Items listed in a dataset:
──────────────────────────────

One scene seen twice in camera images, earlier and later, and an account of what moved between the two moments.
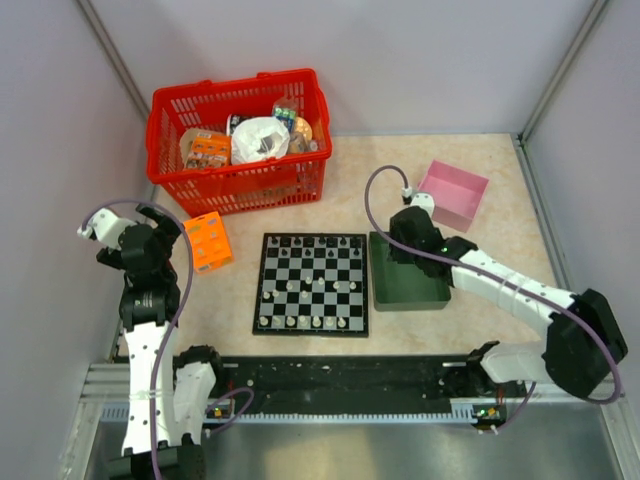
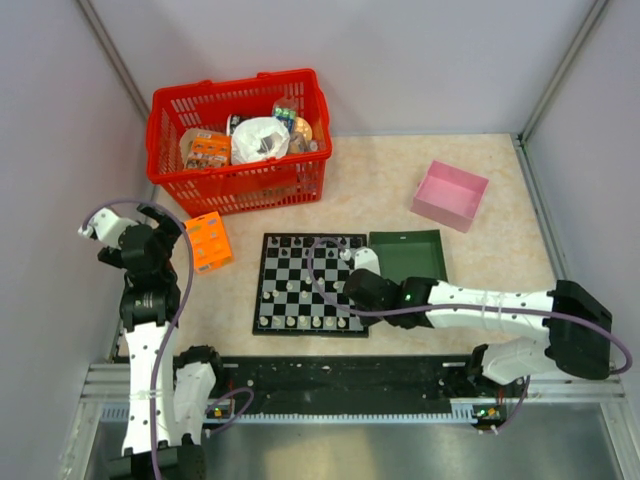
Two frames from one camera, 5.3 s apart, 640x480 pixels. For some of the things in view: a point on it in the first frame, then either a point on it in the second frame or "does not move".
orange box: x=209 y=243 does not move
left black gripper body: x=167 y=232 does not move
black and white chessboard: x=312 y=284 does not move
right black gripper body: x=401 y=256 -> x=372 y=321

──────────────────────────────

● **PROMPT**: Output every record above word for word, omitting any pictures they contain.

● **SOLUTION TO THE EXERCISE**:
One scene seen twice in camera images, earlier and later, and an account of what moved between the two moments.
Two frames from one camera, 5.3 s apart, 640x480 pixels. For some of the things in view: a point on it in the first frame, then either a point on it in the second frame or "does not move".
orange box: x=209 y=243 does not move
left black gripper body: x=167 y=232 does not move
black and white chessboard: x=312 y=284 does not move
right black gripper body: x=401 y=256 -> x=372 y=321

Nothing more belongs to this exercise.